◆ **Exercise brief**:
Check the records below for the word "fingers" and state how many lines contain it, replying with the number only.

◆ **Stored dataset items**:

▼

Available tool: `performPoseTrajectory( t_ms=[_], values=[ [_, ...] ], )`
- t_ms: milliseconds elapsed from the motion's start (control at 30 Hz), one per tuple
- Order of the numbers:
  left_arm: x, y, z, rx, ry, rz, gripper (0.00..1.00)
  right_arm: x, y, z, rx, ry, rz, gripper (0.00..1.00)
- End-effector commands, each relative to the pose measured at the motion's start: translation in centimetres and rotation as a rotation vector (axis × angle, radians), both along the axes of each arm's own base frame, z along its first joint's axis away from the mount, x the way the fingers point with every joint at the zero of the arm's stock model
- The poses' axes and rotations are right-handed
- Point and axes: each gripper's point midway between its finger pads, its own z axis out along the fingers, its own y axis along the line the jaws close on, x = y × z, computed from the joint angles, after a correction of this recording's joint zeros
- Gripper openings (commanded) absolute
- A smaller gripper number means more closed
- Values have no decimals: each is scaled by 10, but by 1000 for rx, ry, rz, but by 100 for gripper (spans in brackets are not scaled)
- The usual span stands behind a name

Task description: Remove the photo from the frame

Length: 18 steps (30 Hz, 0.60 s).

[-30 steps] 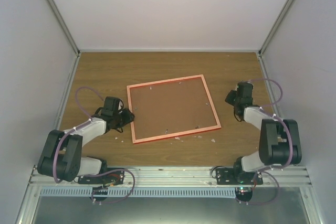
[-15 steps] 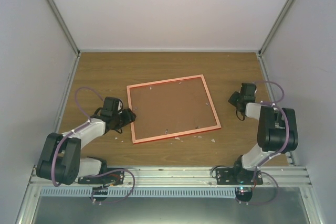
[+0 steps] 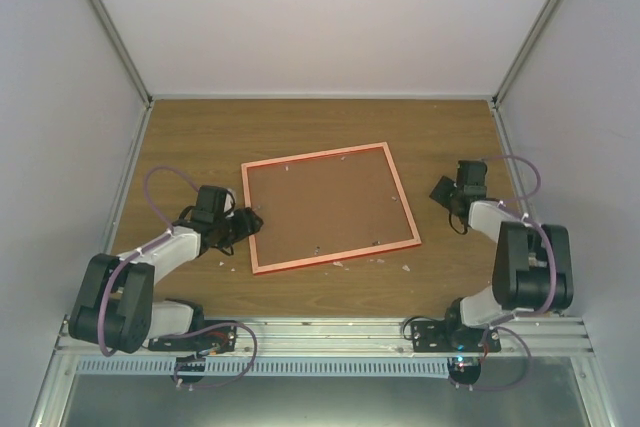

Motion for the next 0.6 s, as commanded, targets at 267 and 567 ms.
performPoseTrajectory(
  t_ms=[267,567],
  values=[
    [21,15,25,98,-63,32,83,-78,103,6,216,60,253,85],
    [109,28,50,198,-141,36,92,-108,145,11,360,61,311,94]
  ],
)
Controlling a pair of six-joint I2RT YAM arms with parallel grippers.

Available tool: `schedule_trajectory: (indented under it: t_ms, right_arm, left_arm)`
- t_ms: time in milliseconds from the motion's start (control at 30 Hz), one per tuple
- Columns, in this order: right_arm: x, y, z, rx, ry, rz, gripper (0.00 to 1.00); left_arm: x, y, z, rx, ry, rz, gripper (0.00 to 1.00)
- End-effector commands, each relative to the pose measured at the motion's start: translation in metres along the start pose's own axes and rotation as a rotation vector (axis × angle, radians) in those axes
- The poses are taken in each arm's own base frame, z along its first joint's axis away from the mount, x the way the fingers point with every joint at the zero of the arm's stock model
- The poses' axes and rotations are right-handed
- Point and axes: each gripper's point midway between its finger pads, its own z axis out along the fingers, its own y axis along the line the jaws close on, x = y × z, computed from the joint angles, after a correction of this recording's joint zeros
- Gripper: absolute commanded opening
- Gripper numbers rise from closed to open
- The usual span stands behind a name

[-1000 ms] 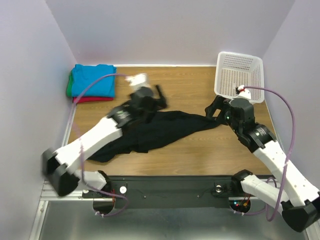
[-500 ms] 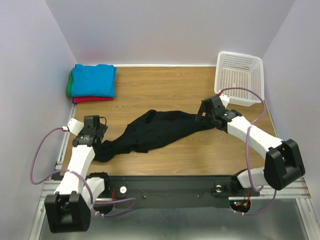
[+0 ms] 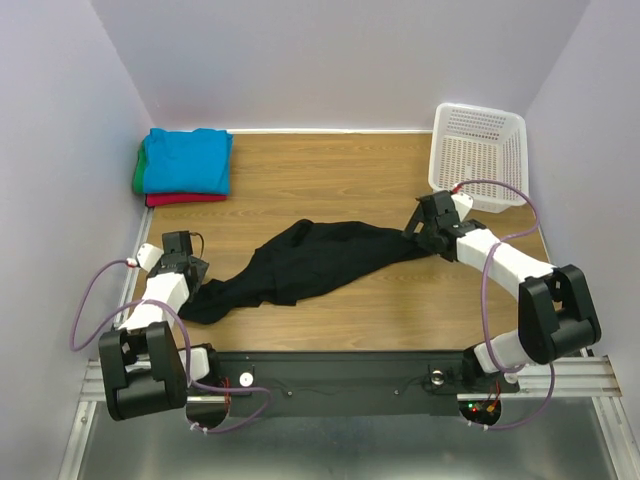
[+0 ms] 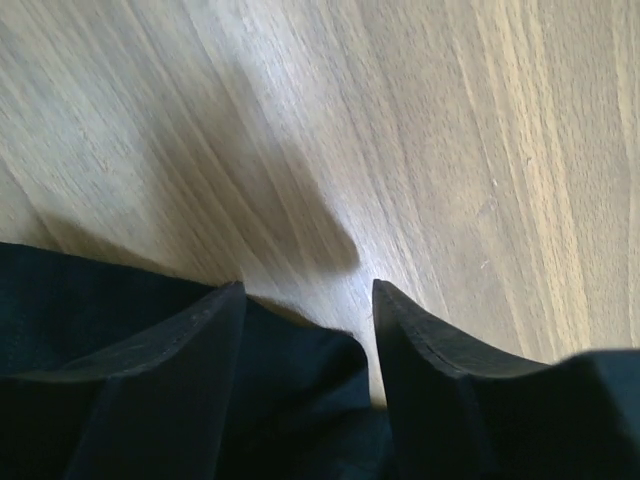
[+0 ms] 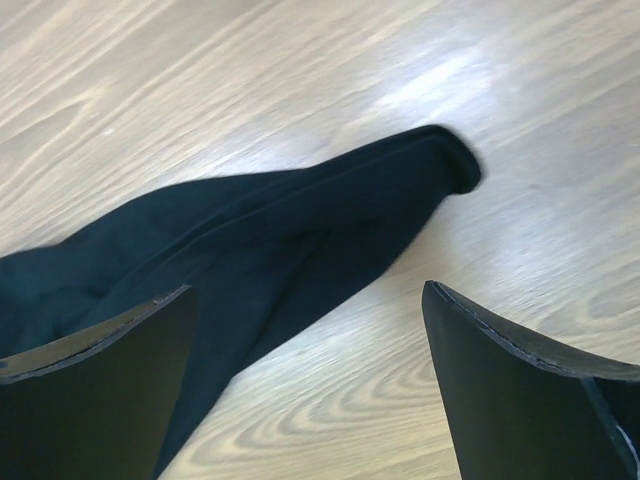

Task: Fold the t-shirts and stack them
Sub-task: Flatten the tshirt out

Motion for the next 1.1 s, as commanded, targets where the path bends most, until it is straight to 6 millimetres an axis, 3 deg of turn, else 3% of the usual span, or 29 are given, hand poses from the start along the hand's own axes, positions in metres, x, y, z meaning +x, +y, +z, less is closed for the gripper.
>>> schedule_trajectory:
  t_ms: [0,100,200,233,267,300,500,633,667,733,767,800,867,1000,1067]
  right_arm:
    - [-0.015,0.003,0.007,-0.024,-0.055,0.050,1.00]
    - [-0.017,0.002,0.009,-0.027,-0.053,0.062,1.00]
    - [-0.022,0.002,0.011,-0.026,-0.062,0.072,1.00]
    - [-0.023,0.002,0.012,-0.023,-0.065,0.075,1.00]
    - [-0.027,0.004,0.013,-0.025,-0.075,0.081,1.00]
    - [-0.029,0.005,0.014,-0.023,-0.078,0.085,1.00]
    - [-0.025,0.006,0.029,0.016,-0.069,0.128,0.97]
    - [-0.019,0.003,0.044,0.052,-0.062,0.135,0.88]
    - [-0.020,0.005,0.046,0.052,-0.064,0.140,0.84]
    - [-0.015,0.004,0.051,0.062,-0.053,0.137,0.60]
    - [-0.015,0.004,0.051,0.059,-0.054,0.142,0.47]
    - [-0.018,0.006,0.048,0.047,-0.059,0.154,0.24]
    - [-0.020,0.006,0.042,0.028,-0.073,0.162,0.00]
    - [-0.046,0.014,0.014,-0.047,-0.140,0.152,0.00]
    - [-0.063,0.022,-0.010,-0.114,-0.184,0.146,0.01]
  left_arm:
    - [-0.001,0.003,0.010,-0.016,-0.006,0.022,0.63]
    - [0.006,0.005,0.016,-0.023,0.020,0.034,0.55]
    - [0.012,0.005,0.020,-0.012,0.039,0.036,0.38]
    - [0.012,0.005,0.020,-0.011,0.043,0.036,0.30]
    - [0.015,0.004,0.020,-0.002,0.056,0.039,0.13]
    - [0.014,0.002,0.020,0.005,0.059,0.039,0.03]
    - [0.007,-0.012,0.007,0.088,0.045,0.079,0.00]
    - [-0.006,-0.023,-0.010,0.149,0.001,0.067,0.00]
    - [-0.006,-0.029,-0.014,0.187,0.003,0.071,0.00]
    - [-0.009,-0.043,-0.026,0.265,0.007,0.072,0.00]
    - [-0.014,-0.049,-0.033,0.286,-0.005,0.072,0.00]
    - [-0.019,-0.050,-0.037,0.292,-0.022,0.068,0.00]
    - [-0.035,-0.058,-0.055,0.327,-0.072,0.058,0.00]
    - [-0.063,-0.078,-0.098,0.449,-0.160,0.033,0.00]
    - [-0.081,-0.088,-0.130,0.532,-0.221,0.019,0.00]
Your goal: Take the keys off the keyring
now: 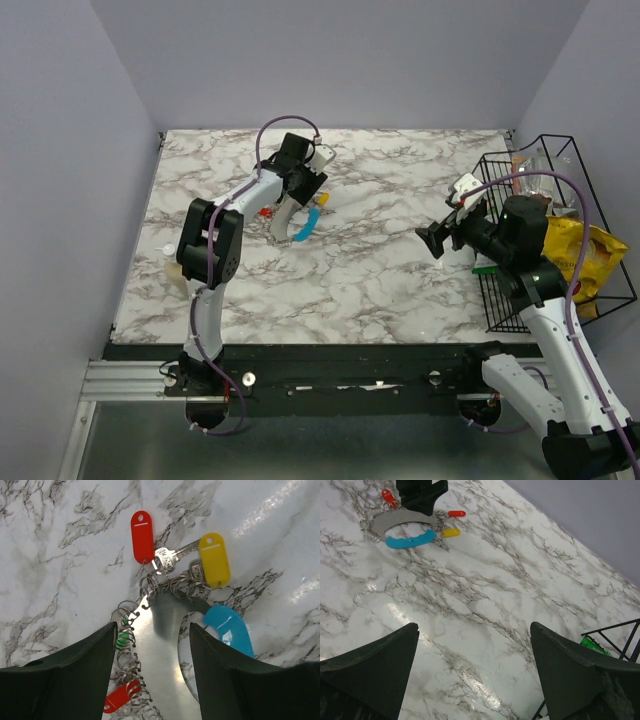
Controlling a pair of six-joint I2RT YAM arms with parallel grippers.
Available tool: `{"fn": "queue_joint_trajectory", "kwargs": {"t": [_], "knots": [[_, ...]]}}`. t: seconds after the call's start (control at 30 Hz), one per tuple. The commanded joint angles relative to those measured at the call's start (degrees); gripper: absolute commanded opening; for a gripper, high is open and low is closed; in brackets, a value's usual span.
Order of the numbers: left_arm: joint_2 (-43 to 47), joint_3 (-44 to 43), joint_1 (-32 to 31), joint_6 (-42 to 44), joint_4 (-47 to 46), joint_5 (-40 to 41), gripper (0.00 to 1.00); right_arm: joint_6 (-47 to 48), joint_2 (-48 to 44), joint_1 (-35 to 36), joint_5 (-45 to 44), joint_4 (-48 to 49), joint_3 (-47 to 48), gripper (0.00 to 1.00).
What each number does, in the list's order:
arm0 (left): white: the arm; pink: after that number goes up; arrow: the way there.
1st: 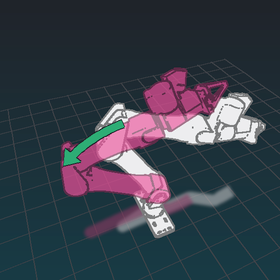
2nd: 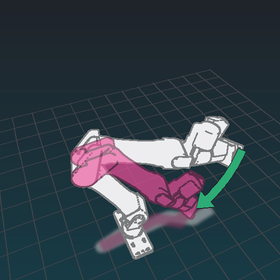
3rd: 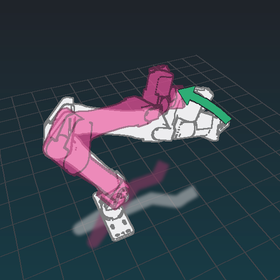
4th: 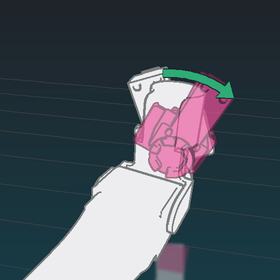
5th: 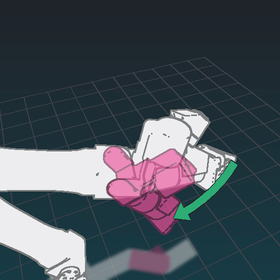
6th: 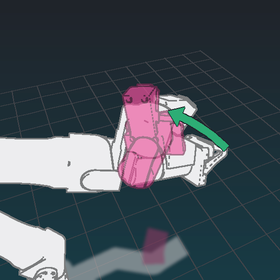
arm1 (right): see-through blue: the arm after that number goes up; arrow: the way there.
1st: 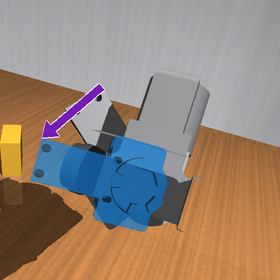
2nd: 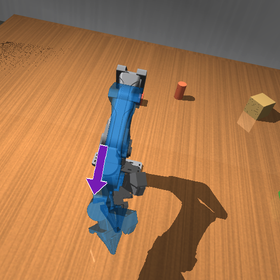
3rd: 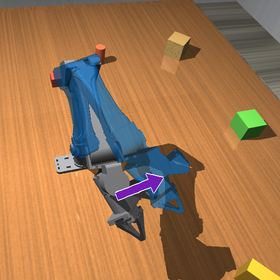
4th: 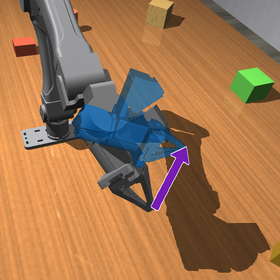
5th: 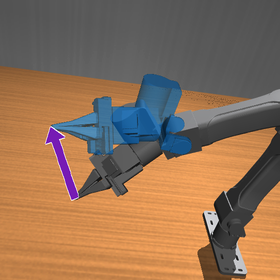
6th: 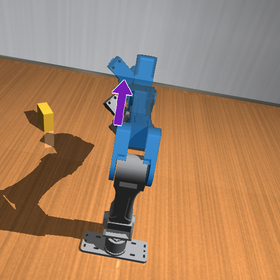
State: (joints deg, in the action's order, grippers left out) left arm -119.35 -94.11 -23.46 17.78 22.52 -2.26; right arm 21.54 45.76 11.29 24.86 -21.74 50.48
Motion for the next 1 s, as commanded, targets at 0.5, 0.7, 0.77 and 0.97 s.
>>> {"fn": "queue_joint_trajectory", "kwargs": {"t": [0.5,0.7,0.77,0.97], "knots": [[-10.3,-13.0,6.9,-1.1,8.4,-5.6,0.47,1.6,0.6,0.8,-1.0,0.6,-1.0,1.0],[-12.7,-15.6,6.9,-0.7,11.1,-8.8,0.42,1.6,0.6,0.8,-1.2,0.6,-1.1,1.0],[-12.4,-15.5,7.0,-0.7,11.4,-10.6,0.42,1.7,0.7,0.8,-1.3,0.6,-1.0,1.0],[-13.0,-16.1,7.1,-0.7,12.7,-13.5,0.41,1.7,0.8,0.9,-1.3,0.6,-1.1,1.0]]}}
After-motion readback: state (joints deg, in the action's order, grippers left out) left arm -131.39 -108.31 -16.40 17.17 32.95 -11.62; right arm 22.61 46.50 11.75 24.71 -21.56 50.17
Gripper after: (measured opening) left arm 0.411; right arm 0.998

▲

◆ **Completed exercise**:
4